» Exercise goal: Exact reproduction required: the lines below from the line with "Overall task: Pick" to the line with "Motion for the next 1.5", both ends included, and no others.

» Saved data entries:
+++

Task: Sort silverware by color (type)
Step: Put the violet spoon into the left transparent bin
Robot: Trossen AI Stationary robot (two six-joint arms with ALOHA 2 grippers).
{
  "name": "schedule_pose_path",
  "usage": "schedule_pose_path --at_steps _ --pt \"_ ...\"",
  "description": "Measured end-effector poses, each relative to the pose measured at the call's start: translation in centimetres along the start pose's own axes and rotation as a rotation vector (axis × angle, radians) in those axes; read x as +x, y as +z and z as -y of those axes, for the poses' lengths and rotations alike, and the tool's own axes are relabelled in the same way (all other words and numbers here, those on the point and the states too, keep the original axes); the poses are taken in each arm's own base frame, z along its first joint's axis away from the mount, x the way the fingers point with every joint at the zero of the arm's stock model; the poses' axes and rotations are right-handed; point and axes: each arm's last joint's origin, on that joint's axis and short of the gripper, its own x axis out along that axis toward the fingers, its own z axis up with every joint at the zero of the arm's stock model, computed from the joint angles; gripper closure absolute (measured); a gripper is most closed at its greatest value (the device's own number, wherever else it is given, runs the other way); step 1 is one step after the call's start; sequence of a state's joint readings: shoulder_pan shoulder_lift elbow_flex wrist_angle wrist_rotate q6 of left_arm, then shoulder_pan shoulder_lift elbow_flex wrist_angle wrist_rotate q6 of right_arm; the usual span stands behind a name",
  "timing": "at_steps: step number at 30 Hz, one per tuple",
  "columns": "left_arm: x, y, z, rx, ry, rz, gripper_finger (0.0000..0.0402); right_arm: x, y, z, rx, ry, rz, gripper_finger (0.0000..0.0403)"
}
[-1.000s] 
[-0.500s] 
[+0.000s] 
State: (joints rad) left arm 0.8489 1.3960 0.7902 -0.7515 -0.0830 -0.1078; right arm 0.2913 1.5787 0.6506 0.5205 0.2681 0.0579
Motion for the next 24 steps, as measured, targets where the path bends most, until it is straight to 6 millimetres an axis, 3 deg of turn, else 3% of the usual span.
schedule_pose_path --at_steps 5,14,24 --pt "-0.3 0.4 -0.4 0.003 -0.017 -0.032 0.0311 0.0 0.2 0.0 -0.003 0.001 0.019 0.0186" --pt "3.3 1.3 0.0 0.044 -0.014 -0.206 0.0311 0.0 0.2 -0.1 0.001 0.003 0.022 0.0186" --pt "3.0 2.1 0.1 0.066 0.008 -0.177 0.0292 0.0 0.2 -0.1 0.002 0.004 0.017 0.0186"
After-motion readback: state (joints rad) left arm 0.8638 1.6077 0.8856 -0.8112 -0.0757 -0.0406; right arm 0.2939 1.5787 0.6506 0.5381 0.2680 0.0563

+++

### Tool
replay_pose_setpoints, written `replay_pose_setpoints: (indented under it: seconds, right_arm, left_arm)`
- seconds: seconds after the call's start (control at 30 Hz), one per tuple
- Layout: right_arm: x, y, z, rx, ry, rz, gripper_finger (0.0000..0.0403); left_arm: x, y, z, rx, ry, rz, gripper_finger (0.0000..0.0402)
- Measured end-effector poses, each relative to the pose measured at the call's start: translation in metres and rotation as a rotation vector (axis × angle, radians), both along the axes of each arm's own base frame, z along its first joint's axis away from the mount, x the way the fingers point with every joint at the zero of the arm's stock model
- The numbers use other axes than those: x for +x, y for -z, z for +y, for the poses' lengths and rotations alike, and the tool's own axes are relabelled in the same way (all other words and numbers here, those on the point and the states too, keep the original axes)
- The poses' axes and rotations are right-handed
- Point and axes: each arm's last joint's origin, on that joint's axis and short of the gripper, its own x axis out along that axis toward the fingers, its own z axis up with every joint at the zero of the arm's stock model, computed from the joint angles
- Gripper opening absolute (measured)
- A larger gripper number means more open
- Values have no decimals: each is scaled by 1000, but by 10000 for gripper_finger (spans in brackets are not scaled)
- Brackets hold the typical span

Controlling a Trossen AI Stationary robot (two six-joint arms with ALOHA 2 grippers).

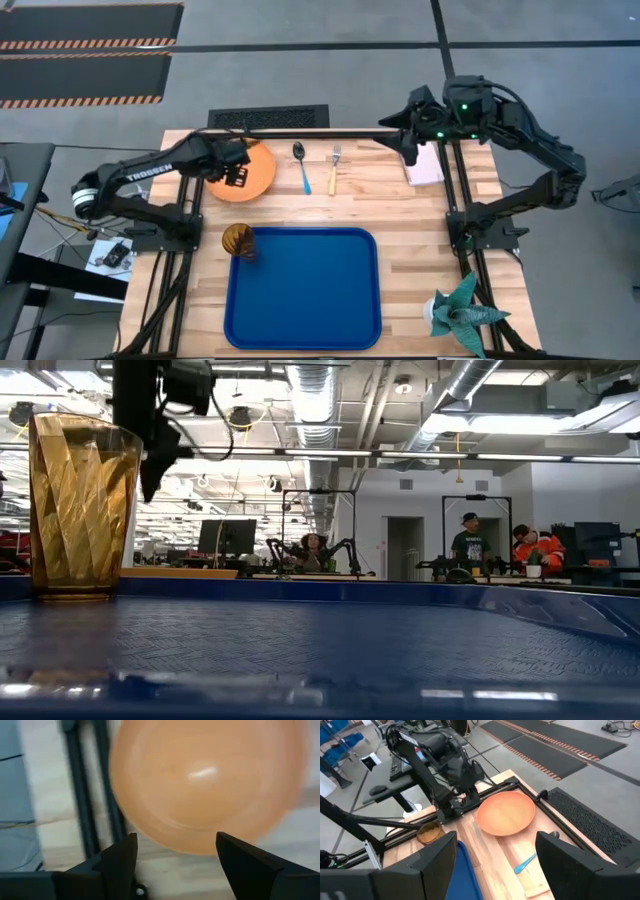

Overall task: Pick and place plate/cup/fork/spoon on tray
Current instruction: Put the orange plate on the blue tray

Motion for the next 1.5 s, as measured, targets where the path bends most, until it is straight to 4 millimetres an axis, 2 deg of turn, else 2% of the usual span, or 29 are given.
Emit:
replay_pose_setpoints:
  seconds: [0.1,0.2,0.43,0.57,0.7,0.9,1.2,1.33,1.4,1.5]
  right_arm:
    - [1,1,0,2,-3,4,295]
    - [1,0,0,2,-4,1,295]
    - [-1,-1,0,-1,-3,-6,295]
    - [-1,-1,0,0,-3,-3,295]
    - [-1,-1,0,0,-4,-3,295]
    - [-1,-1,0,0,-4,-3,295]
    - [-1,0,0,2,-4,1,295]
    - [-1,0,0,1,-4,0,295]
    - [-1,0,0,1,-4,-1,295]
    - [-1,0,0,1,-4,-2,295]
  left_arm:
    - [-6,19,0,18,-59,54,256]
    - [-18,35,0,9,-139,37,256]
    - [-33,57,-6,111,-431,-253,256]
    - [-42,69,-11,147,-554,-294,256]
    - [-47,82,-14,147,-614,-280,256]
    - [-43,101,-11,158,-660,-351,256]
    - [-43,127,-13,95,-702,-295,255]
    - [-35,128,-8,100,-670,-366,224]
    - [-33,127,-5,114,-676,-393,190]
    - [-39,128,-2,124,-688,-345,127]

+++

» Solution for this problem:
Overall task: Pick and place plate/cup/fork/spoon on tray
Current instruction: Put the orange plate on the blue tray

Motion for the next 1.5 s, as measured, targets where the path bends most, until it is straight to 4 millimetres an axis, 2 deg of turn, else 2% of the usual span, or 29 are given.

The reply is now complete.